> **Activity**
Using the listing below, copy exactly each line from the one that has "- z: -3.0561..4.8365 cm" through the one that has "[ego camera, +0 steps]"; omit the pictures.

+ + + +

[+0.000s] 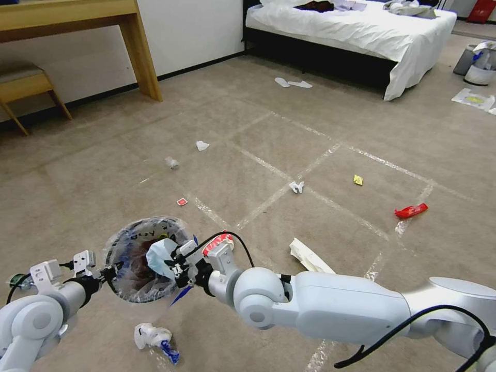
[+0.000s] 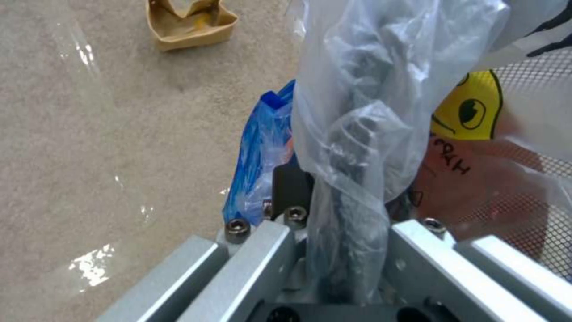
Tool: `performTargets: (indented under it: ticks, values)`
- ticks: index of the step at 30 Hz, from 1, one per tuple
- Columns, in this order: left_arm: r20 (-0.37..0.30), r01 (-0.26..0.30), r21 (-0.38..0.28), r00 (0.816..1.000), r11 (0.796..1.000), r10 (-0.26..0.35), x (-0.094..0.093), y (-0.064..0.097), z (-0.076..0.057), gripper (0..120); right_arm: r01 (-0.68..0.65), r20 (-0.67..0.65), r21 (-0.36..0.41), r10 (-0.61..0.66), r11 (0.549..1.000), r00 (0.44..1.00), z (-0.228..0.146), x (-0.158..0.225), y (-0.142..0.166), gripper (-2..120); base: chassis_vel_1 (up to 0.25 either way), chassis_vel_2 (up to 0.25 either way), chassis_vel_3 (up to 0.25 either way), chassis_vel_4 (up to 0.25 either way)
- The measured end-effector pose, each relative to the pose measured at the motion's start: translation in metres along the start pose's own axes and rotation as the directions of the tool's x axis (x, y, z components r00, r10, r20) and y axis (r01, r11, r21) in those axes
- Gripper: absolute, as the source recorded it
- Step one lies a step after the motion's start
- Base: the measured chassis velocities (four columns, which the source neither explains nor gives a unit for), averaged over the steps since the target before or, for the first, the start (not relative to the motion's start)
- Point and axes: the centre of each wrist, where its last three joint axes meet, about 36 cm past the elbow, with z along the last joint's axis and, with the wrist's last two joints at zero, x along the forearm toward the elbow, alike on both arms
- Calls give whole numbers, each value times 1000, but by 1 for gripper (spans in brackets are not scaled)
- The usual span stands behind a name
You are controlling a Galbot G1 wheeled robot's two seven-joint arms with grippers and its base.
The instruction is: Pick up the trash bin and place the garbage on the floor into it.
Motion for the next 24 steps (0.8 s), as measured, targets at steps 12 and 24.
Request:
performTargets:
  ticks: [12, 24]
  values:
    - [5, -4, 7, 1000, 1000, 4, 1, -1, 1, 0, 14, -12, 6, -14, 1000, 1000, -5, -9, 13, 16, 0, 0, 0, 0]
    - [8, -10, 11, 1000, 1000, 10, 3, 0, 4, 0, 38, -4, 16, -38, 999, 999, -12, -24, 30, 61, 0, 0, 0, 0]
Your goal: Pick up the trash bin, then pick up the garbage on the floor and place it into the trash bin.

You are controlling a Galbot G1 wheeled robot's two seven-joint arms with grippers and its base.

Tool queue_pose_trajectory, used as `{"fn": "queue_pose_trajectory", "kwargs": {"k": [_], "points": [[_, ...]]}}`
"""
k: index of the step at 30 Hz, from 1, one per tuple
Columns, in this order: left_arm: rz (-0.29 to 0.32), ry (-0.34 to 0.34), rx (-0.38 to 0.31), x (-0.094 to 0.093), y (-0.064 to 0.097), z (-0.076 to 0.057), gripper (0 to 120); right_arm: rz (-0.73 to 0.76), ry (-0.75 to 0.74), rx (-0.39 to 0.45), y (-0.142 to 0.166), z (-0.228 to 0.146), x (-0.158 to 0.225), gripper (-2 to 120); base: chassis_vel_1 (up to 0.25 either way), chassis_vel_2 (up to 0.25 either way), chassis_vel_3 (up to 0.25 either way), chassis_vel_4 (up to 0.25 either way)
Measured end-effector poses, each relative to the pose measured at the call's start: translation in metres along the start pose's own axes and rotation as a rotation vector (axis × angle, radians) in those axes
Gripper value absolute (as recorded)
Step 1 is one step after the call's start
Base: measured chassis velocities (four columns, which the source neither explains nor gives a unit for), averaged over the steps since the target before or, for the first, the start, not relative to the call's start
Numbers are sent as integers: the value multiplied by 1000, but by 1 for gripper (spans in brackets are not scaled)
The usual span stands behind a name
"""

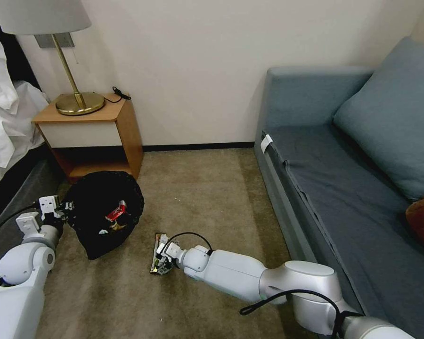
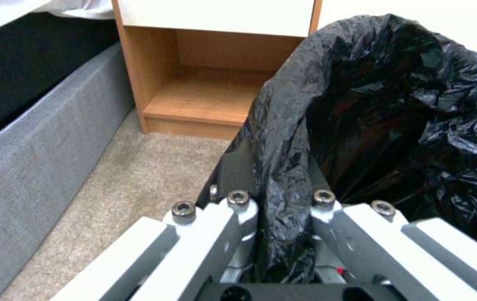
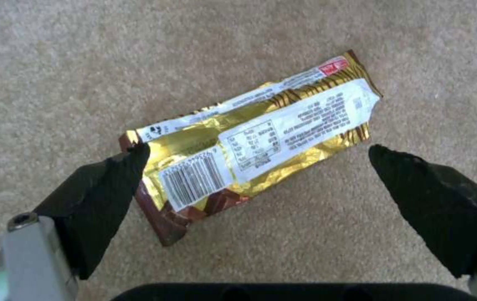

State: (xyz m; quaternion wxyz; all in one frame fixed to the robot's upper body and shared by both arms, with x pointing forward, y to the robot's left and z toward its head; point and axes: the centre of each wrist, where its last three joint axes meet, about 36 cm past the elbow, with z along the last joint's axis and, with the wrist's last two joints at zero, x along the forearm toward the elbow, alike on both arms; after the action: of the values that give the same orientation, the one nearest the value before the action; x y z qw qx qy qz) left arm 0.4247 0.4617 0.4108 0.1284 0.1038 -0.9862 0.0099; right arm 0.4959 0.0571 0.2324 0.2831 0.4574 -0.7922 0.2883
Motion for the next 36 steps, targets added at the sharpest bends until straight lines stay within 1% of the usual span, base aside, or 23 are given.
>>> {"fn": "queue_pose_trajectory", "kwargs": {"k": [9, 23, 36], "points": [[5, 0, 6, -2, -4, 1, 4, 0, 2, 2, 1, 2, 0, 100, -21, 25, 20, -25], [5, 1, 9, -1, -5, 3, 4, -18, -4, -4, 5, -2, 0, 100, -10, 11, 9, -15], [6, -3, 6, -2, -5, 0, 4, -26, 3, 2, 9, -1, 0, 100, 0, 0, 0, 0]]}}
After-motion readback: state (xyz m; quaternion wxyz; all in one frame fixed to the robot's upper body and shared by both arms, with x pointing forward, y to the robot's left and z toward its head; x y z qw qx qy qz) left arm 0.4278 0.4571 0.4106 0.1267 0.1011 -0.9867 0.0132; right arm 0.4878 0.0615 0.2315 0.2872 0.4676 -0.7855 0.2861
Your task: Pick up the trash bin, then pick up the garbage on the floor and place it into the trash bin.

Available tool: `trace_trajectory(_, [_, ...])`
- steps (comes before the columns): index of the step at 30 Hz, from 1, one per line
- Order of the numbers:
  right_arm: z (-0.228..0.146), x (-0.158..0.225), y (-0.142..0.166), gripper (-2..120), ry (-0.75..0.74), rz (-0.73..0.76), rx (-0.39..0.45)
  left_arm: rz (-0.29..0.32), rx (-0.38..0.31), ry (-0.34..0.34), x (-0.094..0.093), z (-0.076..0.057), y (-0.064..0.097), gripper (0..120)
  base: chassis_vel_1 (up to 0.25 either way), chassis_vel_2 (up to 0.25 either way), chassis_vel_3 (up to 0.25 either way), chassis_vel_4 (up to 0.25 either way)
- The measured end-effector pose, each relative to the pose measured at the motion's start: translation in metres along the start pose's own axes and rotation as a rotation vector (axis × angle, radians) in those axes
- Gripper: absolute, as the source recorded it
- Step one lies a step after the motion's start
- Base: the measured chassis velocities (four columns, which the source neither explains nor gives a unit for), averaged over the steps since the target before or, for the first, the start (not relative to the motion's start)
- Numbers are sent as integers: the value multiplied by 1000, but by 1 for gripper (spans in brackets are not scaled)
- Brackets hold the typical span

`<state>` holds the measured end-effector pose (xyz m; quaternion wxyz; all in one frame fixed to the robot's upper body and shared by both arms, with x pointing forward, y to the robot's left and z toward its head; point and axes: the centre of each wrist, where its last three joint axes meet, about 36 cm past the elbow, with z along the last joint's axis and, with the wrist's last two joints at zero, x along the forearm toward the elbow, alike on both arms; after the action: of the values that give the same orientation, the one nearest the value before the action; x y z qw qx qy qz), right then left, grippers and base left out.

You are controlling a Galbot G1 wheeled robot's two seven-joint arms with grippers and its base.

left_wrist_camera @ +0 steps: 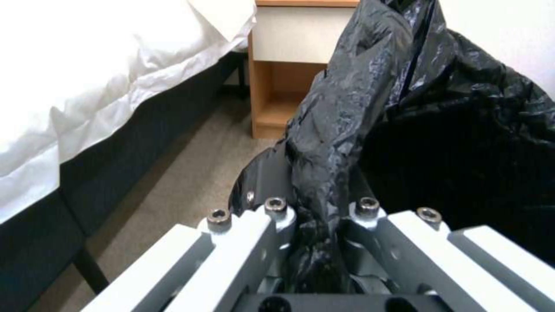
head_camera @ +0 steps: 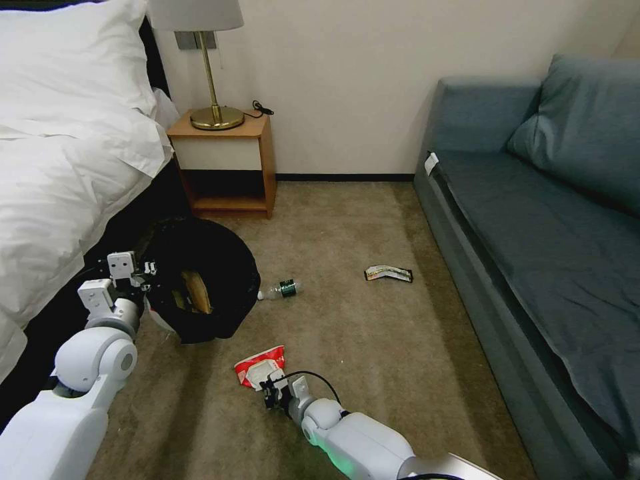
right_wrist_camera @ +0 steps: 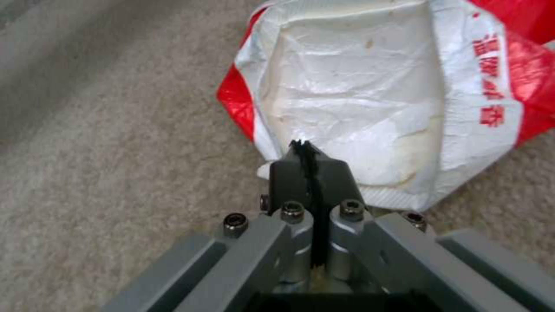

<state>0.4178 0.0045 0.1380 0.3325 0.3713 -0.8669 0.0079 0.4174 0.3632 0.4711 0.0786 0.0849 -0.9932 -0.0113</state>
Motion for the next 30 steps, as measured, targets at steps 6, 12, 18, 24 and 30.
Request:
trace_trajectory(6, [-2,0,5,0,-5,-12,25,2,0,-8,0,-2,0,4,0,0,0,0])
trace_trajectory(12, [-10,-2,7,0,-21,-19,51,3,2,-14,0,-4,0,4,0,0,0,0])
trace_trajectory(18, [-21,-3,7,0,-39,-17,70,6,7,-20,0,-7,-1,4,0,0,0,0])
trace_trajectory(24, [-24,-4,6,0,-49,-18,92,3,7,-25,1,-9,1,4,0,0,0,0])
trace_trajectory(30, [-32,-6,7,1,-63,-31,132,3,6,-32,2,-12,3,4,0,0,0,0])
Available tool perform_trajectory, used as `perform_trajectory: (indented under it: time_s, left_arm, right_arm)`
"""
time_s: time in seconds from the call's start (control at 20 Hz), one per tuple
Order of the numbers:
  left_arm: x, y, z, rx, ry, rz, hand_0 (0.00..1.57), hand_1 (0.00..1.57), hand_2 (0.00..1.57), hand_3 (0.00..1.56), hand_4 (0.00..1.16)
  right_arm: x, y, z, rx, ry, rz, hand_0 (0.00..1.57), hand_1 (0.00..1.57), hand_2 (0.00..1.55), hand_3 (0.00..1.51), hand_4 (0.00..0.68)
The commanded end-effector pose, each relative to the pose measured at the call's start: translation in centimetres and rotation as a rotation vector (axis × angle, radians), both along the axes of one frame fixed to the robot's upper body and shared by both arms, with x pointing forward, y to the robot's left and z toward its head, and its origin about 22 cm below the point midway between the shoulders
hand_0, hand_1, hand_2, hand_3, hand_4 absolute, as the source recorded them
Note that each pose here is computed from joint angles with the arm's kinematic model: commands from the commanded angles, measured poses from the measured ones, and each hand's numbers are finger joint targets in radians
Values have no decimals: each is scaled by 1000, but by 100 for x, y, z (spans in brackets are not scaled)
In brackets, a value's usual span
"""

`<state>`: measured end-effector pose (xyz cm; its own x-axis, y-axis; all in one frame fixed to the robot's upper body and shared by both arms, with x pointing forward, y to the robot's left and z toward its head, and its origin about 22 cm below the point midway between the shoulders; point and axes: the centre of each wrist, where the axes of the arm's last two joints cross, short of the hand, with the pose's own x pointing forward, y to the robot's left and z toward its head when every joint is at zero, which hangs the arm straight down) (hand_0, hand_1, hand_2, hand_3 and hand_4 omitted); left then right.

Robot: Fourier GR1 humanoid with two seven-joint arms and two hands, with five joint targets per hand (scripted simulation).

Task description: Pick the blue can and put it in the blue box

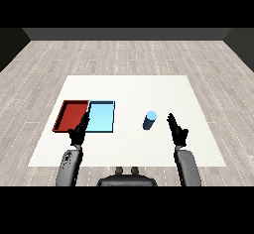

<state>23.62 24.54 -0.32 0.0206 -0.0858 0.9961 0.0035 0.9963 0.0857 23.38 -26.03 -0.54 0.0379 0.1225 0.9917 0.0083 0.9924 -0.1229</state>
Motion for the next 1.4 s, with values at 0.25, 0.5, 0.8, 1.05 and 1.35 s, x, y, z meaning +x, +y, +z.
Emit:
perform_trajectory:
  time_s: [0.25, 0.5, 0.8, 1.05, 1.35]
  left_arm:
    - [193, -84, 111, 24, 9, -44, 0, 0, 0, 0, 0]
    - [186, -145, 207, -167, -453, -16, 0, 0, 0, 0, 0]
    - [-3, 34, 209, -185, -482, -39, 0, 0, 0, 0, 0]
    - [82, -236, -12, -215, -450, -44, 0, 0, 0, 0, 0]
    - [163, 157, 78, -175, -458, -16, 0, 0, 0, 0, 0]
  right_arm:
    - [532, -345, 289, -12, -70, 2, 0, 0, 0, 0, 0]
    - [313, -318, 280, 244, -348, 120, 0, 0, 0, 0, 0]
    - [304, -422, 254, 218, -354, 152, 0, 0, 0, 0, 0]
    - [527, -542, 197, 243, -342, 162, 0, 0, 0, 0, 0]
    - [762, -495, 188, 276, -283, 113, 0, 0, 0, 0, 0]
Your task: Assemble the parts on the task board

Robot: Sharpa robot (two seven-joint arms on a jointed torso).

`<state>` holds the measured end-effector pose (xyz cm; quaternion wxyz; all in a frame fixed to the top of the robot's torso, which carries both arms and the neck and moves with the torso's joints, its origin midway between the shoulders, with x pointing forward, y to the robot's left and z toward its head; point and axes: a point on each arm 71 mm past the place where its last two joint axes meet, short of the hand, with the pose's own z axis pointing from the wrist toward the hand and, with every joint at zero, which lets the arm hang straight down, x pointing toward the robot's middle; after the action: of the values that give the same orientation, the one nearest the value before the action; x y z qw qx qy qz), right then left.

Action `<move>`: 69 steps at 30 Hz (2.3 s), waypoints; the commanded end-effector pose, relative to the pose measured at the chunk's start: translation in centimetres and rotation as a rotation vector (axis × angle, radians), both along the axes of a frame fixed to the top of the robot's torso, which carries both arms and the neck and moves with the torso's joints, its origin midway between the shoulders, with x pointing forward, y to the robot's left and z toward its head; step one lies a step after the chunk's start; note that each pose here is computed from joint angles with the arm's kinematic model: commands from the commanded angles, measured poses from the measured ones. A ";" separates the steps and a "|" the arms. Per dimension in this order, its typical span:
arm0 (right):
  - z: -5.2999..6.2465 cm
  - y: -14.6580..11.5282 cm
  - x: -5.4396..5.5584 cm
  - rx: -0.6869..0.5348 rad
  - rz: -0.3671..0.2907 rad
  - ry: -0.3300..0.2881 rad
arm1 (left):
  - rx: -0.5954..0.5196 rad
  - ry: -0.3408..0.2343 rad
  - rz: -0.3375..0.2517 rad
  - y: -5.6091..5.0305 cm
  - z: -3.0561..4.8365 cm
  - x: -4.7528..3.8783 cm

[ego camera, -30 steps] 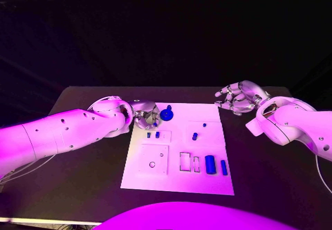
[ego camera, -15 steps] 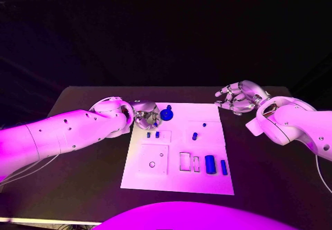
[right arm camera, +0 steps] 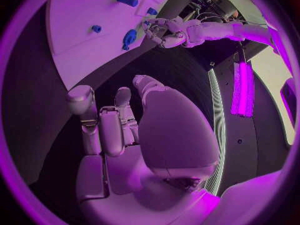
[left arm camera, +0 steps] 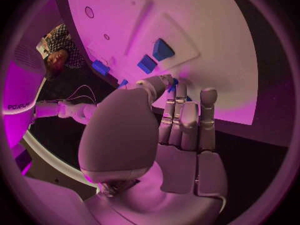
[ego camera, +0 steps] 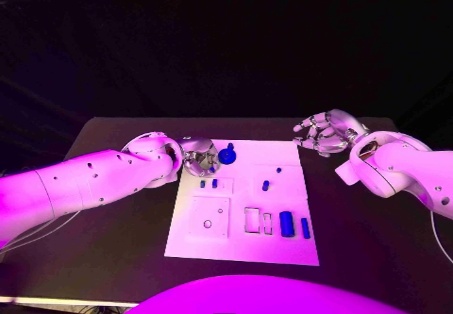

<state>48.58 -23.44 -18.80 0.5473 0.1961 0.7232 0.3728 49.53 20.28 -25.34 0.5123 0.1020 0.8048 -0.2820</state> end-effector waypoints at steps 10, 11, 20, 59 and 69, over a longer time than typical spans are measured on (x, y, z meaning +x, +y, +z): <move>0.0 0.1 0.0 -0.001 0.011 0.000 | -0.008 0.016 0.007 0.4 -0.45 -0.18; 0.0 0.1 0.0 -0.001 0.011 0.000 | -0.009 0.016 0.007 0.4 -0.44 -0.17; -0.1 0.0 0.0 -0.001 0.010 0.001 | -0.023 0.009 0.013 0.4 -0.35 -0.14; -0.8 0.9 -0.1 -0.266 0.167 -0.101 | -0.340 0.036 0.267 6.0 1.22 1.33; -2.3 3.8 -0.7 -0.542 0.308 -0.214 | -0.976 0.238 0.457 7.1 3.39 0.14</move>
<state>48.02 -19.91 -20.74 0.5813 -0.0282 0.7515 0.3108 49.58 27.26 -22.60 0.4950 -0.2312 0.7142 -0.4376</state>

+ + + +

> **Solution**
  - z: -3.0561..4.8365 cm
  - x: -4.7528..3.8783 cm

[ego camera, -30 steps] 
[ego camera, -15 steps] 
[right arm camera, +0 steps] 
[left arm camera, +0 steps] 
[ego camera, +0 steps] 

The requested output is now complete.